*Exercise directions*. The required output is the exact run of lines below that opens at the line with "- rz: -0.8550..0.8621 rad" and closes at the line with "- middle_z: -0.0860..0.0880".

*Given material*.
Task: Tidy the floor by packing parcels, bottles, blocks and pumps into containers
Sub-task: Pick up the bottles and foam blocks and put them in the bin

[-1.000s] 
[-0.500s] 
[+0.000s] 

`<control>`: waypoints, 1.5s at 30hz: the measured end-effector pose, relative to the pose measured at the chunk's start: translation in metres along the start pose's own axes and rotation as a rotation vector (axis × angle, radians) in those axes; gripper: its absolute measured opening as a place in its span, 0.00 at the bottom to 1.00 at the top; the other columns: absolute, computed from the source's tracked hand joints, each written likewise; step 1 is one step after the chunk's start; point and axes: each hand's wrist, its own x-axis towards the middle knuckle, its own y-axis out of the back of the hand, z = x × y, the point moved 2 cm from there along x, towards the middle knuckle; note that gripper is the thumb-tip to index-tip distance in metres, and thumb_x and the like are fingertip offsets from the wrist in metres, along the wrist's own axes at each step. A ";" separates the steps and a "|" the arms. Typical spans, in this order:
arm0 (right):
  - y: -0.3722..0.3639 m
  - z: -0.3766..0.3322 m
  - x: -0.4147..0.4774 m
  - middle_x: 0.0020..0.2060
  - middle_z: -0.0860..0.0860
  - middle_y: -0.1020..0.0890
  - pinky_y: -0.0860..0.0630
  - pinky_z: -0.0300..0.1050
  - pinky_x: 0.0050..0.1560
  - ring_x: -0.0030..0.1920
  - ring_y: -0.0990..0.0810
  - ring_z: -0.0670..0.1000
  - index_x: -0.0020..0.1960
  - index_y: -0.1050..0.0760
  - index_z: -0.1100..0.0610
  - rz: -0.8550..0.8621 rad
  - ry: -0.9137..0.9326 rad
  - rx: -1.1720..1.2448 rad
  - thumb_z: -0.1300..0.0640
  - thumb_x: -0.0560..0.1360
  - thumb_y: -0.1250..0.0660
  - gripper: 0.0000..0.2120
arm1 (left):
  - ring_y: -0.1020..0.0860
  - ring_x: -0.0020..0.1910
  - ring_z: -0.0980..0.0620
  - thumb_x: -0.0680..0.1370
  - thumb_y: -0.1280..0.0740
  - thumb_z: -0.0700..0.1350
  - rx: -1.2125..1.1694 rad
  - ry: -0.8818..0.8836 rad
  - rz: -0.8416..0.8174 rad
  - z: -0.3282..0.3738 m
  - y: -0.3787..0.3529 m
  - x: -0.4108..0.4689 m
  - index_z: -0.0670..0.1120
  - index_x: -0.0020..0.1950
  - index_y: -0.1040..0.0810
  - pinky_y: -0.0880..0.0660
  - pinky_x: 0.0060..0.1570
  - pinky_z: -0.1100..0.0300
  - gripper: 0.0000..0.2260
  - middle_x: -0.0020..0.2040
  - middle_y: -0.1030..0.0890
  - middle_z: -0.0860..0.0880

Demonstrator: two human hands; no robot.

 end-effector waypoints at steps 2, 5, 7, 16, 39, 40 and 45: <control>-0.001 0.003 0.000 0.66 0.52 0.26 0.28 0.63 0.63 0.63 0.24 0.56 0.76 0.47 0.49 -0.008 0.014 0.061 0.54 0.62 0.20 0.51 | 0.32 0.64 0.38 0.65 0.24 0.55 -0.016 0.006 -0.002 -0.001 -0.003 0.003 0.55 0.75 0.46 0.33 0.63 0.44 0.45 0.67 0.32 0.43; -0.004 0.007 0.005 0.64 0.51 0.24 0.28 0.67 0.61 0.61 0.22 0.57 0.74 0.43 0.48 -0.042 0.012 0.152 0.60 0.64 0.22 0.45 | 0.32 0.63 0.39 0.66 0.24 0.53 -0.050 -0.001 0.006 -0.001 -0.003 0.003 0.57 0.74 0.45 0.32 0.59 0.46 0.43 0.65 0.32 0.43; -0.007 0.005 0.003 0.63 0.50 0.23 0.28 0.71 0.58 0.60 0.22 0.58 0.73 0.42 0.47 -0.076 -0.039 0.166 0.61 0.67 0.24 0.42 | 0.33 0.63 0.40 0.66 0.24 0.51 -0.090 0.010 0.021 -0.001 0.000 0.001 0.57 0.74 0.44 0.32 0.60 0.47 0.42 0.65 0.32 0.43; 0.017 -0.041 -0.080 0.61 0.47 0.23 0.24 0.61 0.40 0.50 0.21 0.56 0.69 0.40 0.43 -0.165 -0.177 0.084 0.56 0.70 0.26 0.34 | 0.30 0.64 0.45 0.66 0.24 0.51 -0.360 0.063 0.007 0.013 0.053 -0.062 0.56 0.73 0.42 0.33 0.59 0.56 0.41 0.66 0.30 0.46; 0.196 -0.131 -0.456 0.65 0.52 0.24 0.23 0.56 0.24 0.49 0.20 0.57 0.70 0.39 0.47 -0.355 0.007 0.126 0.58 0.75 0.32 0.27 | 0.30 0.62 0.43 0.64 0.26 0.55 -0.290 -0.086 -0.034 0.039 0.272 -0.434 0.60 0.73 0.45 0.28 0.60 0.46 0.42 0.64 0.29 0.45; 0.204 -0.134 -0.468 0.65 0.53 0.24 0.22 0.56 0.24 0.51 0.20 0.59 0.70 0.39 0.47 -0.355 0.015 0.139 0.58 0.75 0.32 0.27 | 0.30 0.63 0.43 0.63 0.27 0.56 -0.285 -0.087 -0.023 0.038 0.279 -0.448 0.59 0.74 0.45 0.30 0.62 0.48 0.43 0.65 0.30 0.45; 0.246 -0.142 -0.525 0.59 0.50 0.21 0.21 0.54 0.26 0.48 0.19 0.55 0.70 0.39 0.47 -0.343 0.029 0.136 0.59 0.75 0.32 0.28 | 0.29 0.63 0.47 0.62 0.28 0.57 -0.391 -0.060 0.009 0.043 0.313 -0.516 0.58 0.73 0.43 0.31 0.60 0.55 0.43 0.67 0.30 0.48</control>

*Answer section*.
  - rz: -0.8550..0.8621 rad
  - ry: -0.9137..0.9326 rad
  - rx: -1.1720..1.2448 rad
  - thumb_z: -0.1300..0.0640
  - thumb_x: -0.0560..0.1360
  - thumb_y: -0.1250..0.0660
  - gripper: 0.0000..0.2120
arm1 (left):
  - ring_y: -0.1020..0.0860
  - ring_x: -0.0020..0.1910
  - ring_z: -0.0980..0.0620
  - thumb_x: -0.0680..0.1370
  - thumb_y: -0.1280..0.0740
  - thumb_z: -0.0700..0.1350
  - rx: -1.2125..1.1694 rad
  - ry: -0.8818..0.8836 rad
  - rz: -0.8416..0.8174 rad
  - z: -0.3282..0.3738 m
  - y: -0.3787..0.3529 m
  - x: -0.4108..0.4689 m
  - index_z: -0.0670..0.1120
  - index_x: -0.0020..0.1950
  - index_y: -0.1040..0.0810
  - pinky_y: -0.0880..0.0660
  - pinky_x: 0.0060..0.1570
  - pinky_z: -0.1100..0.0300
  - gripper: 0.0000..0.2260
  - middle_x: -0.0020..0.2040
  - middle_y: -0.1030..0.0890
  - middle_z: -0.0860..0.0880

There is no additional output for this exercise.